-- Task description --
When the line containing "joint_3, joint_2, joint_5" appears in the listing below, set it down along with each later line through the end, exactly as written, and nothing before it.

-- Exercise data --
• • •

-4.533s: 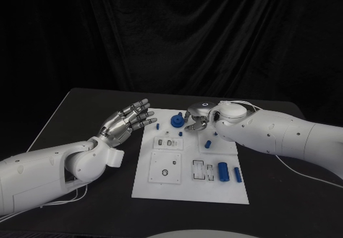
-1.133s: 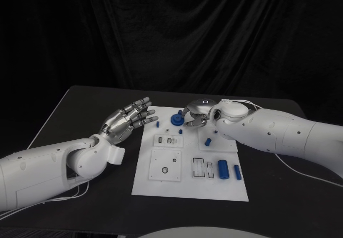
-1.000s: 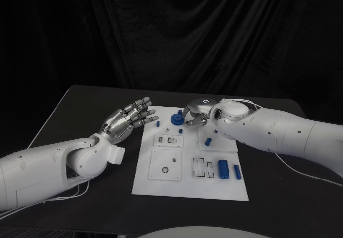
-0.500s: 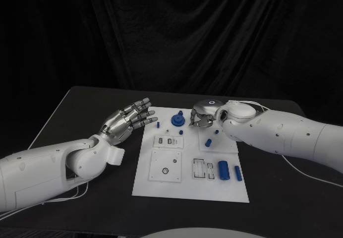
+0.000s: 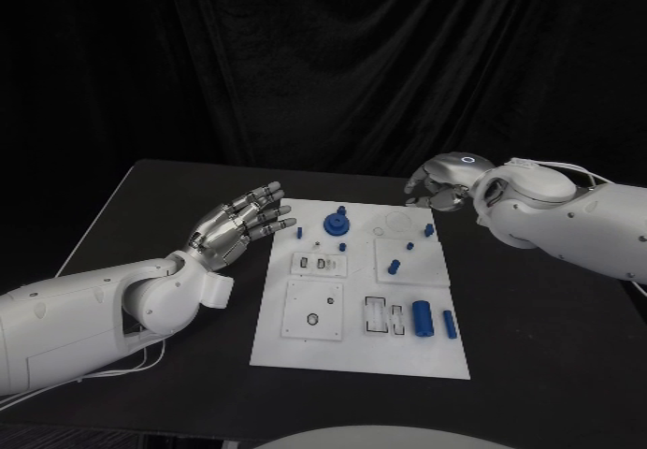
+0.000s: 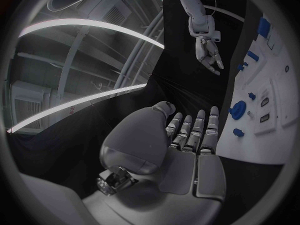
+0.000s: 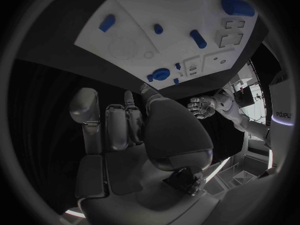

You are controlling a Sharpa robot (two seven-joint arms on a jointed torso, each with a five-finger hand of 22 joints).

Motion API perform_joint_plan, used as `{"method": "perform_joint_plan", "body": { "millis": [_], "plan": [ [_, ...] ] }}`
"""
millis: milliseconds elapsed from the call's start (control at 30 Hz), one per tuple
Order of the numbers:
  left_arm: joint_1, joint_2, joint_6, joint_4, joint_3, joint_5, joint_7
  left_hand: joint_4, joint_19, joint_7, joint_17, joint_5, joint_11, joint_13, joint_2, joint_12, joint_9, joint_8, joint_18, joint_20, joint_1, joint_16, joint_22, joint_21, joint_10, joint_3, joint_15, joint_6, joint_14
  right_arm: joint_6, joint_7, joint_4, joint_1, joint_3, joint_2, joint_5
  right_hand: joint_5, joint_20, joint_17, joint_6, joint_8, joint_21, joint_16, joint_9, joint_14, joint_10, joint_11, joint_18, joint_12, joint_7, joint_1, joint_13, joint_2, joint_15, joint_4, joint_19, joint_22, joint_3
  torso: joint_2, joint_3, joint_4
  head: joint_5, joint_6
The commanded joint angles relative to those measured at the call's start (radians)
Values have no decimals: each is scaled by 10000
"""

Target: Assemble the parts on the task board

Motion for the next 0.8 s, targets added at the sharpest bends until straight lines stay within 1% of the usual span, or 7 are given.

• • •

-- Your response --
  right_arm: joint_6, joint_7, joint_4, joint_1, joint_3, joint_2, joint_5
  right_hand: joint_5, joint_20, joint_17, joint_6, joint_8, joint_21, joint_16, joint_9, joint_14, joint_10, joint_11, joint_18, joint_12, joint_7, joint_1, joint_13, joint_2, joint_15, joint_4, joint_19, joint_22, joint_3
  torso: joint_2, joint_3, joint_4
  head: joint_5, joint_6
The commanded joint angles relative to those measured at the call's start (radians)
Values have no decimals: each is scaled by 10000
"""

Target: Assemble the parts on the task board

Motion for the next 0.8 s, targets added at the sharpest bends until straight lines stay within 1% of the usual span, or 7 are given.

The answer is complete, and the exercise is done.